Fuel cells have been proposed as a power source for electric vehicles and other applications. In proton exchange membrane (PEM) type fuel cells, hydrogen is supplied as a fuel to an anode of the fuel cell and oxygen is supplied as an oxidant to a cathode of the fuel cell. A plurality of fuel cells is stacked together in a fuel cell stack to form a fuel cell system. The fuel and oxidant are typically stored in pressurized hollow vessels such as fuel tanks, for example, disposed on an undercarriage of the vehicle.
The pressurized vessels may be multi-layered and include at least an inner shell and an outer shell. The inner shell may be formed from a plurality of components welded together. By using a welding process, the types of materials used to form the inner shell are restricted, and permeation of a stored fluid through weldseams of the welded inner shell may result.

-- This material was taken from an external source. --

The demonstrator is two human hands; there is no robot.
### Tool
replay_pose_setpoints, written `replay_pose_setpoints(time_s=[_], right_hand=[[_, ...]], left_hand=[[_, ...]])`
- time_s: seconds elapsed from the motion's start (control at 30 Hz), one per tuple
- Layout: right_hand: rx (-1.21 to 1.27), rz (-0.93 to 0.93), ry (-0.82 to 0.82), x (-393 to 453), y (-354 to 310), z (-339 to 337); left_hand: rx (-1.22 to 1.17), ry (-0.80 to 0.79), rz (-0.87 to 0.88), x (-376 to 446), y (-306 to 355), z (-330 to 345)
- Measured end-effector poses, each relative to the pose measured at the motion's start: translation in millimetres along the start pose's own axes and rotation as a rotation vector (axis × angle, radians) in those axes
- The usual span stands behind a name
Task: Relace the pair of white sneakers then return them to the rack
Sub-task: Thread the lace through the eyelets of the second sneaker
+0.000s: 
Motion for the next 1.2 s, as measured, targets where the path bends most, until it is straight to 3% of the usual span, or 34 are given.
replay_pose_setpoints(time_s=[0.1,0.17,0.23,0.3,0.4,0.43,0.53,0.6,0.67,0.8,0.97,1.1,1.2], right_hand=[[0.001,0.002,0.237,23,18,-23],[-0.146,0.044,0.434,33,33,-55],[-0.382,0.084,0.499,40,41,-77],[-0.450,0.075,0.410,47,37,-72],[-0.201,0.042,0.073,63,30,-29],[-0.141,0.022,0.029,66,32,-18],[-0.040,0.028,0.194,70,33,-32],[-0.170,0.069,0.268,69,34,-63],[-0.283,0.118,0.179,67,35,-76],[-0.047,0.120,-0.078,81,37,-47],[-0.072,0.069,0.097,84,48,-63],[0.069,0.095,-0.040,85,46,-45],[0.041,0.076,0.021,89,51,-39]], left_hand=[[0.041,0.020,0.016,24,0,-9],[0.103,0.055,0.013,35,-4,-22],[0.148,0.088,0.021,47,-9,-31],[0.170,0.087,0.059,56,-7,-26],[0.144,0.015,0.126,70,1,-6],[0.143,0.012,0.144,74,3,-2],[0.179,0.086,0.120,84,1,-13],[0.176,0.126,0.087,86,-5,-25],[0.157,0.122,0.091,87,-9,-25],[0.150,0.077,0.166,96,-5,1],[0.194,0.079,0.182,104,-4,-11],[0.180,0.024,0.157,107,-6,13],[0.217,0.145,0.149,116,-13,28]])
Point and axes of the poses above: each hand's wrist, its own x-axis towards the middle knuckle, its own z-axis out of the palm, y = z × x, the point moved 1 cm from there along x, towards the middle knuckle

Some inner shells are manufactured using a rotational molding method. Typically, the cycle time to prepare an inner shell using the rotational molding method is not optimal. The inner shell is formed utilizing the rotational molding method by disposing penetrating elements in a die cavity with a polymer resin, heating the mold while being rotated to cause the resin to melt and coat walls of the die cavity, cooling the die, and removing the molded inner shell. To form the outer shell, the molded inner shell may undergo a filament winding and curing process.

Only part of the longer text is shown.